> **TASK DETAILS**
Show every line below where "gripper" can be found.
* * * * * * * * *
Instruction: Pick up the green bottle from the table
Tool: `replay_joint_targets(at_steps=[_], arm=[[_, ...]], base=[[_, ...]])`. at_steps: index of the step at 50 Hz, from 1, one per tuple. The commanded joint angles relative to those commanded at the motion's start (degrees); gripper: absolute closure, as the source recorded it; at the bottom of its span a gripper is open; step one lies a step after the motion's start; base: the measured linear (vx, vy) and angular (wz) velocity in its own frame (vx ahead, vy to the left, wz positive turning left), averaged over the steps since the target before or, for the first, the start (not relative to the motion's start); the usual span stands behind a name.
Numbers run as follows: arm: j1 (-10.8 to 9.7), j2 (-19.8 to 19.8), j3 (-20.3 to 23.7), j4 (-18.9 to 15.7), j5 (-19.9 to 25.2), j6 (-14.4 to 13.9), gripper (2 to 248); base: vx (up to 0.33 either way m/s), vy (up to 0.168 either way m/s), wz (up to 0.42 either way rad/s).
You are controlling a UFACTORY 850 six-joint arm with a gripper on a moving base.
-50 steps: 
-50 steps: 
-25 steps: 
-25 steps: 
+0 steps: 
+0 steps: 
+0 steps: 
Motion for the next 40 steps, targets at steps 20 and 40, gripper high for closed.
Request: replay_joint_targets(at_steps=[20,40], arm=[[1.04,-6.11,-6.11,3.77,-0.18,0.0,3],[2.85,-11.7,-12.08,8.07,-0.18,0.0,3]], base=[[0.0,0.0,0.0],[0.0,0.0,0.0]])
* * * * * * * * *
> **TASK ANSWER**
Tool: `replay_joint_targets(at_steps=[_], arm=[[_, ...]], base=[[_, ...]])`. at_steps: index of the step at 50 Hz, from 1, one per tuple. The commanded joint angles relative to those commanded at the motion's start (degrees); gripper: absolute closure, as the source recorded it; at the bottom of its span a gripper is open; step one lies a step after the motion's start; base: the measured linear (vx, vy) and angular (wz) velocity in its own frame (vx ahead, vy to the left, wz positive turning left), averaged over the steps since the target before or, for the first, the start (not relative to the motion's start); the usual span stands behind a name.
Numbers run as follows: arm: j1 (-10.8 to 9.7), j2 (-19.8 to 19.8), j3 (-20.3 to 23.7), j4 (-18.9 to 15.7), j5 (-19.9 to 25.2), j6 (-14.4 to 13.9), gripper (2 to 248); base: vx (up to 0.33 either way m/s), vy (up to 0.168 either way m/s), wz (up to 0.42 either way rad/s).
You are controlling a UFACTORY 850 six-joint arm with a gripper on a moving base.
Motion for the next 40 steps, targets at steps 20 and 40, gripper high for closed.

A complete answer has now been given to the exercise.